══ ENTRIES PROVIDED

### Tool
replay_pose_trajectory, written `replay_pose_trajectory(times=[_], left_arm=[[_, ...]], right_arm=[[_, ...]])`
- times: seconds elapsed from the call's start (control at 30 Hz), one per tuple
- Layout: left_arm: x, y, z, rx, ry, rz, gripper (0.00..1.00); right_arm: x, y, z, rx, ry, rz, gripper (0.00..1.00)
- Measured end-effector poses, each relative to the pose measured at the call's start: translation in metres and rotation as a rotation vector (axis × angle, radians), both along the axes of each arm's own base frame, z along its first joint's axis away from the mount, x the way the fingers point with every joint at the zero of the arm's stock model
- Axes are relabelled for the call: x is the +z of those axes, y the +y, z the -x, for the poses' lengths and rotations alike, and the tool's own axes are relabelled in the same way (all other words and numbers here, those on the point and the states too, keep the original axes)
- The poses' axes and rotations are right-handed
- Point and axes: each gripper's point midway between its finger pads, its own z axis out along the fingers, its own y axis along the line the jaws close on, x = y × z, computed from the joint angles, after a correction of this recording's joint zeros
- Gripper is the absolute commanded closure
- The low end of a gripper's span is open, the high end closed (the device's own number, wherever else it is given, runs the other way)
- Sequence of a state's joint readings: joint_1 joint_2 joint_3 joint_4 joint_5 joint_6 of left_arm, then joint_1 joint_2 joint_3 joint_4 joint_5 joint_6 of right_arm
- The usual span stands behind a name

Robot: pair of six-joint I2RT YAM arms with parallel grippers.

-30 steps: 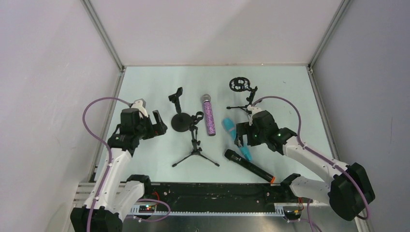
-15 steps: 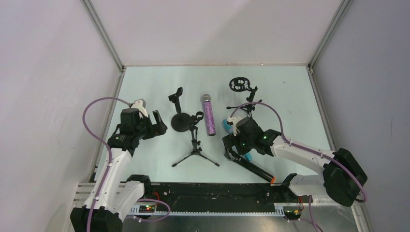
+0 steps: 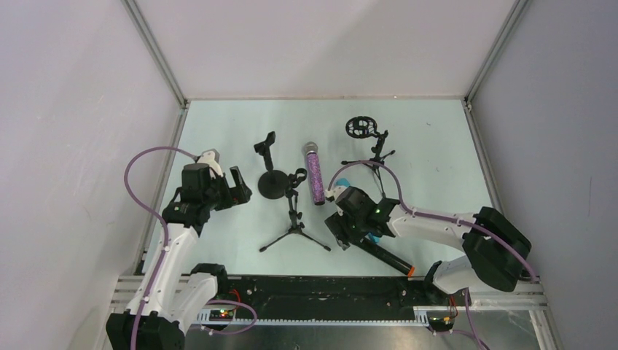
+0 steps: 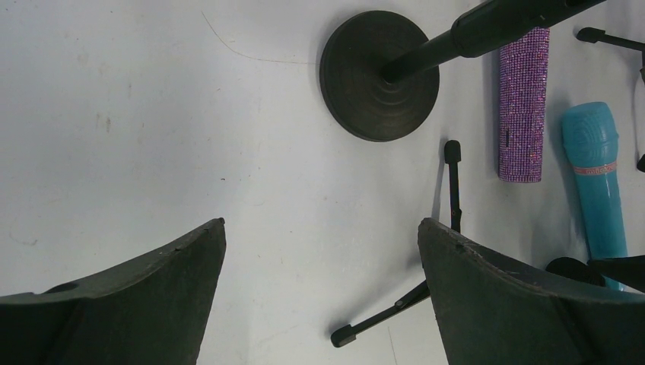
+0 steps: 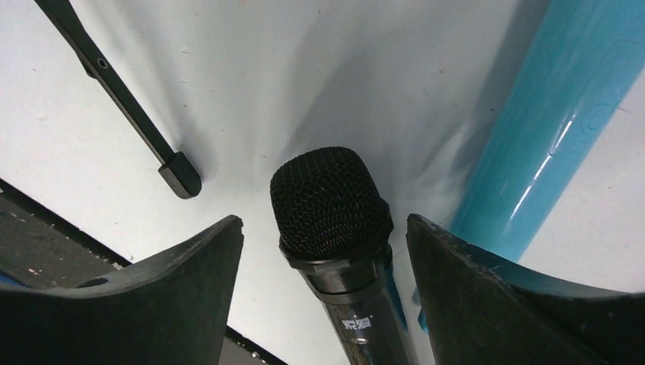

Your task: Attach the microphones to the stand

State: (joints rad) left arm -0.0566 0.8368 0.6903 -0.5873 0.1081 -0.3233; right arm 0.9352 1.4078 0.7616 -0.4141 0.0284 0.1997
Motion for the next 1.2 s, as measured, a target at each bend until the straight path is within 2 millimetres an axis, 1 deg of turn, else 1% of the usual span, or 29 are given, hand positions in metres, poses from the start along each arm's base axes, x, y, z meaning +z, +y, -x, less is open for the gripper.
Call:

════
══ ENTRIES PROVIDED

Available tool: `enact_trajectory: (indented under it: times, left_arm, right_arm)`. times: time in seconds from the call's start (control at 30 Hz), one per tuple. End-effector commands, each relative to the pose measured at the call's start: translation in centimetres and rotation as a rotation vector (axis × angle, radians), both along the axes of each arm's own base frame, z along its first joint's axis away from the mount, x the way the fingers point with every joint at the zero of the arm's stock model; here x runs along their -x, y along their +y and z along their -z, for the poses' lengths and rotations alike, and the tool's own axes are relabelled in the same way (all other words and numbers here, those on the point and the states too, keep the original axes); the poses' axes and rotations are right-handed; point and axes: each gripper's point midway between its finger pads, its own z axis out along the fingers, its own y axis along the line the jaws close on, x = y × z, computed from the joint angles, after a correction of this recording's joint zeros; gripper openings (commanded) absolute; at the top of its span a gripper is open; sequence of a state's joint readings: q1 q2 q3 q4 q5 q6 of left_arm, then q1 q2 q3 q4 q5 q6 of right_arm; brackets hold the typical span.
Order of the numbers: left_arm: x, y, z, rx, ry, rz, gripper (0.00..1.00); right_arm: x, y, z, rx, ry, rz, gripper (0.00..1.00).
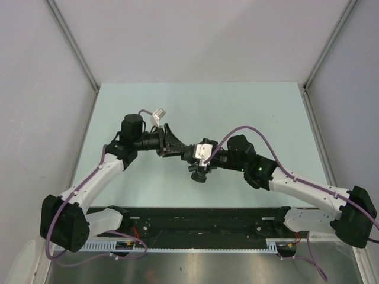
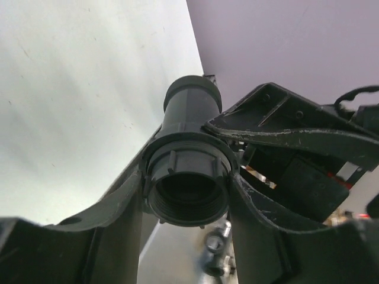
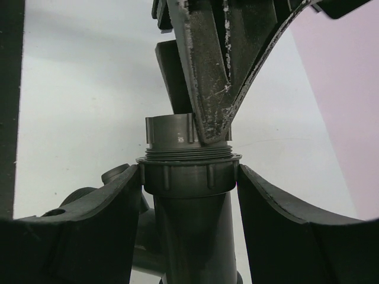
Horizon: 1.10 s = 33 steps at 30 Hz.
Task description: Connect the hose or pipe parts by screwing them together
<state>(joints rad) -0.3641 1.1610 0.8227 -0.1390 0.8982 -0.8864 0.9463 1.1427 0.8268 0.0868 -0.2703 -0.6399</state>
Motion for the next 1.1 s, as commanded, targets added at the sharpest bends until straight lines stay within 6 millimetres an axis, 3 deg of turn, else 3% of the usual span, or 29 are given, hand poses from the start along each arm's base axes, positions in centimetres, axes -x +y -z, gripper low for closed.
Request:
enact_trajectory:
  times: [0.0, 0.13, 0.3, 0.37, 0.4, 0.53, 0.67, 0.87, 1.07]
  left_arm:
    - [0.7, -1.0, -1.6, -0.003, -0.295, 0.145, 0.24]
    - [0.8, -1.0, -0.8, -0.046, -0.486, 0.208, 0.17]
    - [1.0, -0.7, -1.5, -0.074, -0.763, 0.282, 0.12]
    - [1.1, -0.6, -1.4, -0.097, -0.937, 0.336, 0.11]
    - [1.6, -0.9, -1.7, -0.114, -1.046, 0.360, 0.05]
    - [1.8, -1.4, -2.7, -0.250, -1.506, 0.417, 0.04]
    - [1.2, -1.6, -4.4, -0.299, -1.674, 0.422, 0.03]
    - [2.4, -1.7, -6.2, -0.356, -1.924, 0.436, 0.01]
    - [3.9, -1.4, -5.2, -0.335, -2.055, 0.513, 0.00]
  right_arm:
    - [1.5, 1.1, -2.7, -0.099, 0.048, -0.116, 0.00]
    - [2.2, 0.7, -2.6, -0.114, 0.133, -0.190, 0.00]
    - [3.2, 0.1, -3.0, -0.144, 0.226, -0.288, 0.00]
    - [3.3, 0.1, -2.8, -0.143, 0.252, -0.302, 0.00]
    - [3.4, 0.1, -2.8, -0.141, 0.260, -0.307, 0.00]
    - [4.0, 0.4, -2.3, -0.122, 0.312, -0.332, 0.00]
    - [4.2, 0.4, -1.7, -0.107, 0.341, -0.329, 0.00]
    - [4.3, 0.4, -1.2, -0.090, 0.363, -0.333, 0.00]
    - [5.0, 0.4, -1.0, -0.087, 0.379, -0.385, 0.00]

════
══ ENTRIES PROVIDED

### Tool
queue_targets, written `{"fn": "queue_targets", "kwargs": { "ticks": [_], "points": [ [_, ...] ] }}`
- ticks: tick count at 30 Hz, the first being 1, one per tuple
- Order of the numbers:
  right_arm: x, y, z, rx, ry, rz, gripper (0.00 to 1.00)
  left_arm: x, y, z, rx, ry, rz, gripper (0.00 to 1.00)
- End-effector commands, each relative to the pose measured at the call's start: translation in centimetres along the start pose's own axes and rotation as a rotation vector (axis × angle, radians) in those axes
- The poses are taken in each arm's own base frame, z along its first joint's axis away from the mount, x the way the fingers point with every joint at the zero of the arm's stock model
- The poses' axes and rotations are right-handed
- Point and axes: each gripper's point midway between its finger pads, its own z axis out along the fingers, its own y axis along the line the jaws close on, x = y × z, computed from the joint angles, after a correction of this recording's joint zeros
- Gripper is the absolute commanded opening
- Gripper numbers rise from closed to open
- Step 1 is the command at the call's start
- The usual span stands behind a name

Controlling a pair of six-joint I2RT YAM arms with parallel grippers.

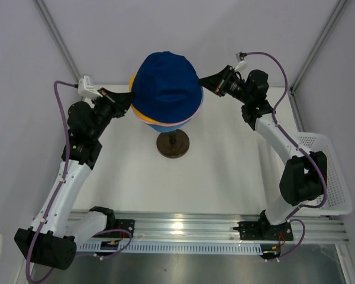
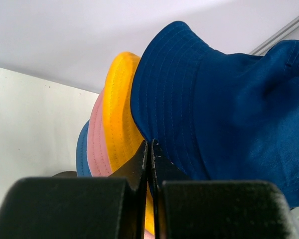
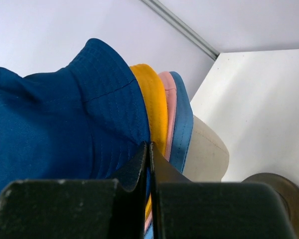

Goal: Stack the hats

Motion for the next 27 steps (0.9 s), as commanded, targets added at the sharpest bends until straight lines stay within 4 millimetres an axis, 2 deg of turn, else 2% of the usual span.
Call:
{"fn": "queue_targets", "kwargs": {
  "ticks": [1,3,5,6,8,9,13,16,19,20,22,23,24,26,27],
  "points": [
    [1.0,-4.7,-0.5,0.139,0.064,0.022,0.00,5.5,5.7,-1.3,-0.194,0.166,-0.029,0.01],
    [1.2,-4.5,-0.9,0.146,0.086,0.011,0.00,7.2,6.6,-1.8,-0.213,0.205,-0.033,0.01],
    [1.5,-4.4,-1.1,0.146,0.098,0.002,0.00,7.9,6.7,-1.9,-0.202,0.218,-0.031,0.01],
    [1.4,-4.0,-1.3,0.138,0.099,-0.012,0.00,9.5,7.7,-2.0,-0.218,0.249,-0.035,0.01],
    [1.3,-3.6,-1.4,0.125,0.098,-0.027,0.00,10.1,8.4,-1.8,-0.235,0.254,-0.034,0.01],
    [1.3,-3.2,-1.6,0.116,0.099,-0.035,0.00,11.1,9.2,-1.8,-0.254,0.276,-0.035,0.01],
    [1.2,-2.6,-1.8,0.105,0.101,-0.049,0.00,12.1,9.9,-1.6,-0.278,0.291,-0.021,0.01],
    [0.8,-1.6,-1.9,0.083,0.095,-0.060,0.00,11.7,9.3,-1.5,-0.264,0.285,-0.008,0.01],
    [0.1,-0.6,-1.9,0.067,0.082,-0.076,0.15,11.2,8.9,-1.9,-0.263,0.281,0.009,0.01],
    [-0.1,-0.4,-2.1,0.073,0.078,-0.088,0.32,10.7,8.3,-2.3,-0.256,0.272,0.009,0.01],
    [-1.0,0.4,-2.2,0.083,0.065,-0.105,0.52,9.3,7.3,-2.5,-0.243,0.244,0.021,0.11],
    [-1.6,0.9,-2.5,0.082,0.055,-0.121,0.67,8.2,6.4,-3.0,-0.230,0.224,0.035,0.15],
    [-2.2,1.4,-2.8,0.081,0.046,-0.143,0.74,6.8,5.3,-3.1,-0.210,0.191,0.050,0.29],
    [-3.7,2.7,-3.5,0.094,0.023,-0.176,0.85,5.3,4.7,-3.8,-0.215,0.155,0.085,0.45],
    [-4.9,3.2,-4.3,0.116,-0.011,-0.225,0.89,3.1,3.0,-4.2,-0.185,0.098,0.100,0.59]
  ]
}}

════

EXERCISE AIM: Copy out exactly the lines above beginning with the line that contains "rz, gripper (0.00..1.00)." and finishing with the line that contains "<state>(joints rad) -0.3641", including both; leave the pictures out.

SOLUTION:
Order of the numbers: left_arm: x, y, z, rx, ry, rz, gripper (0.00..1.00); right_arm: x, y, z, rx, ry, rz, gripper (0.00..1.00).
Horizon: 1.10 s = 33 steps at 30 Hz.
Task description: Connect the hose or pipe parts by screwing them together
<state>(joints rad) -0.3641 1.1610 0.8227 -0.1390 0.8982 -0.8864 0.9463 1.1427 0.8268 0.0868 -0.2703 -0.6399</state>

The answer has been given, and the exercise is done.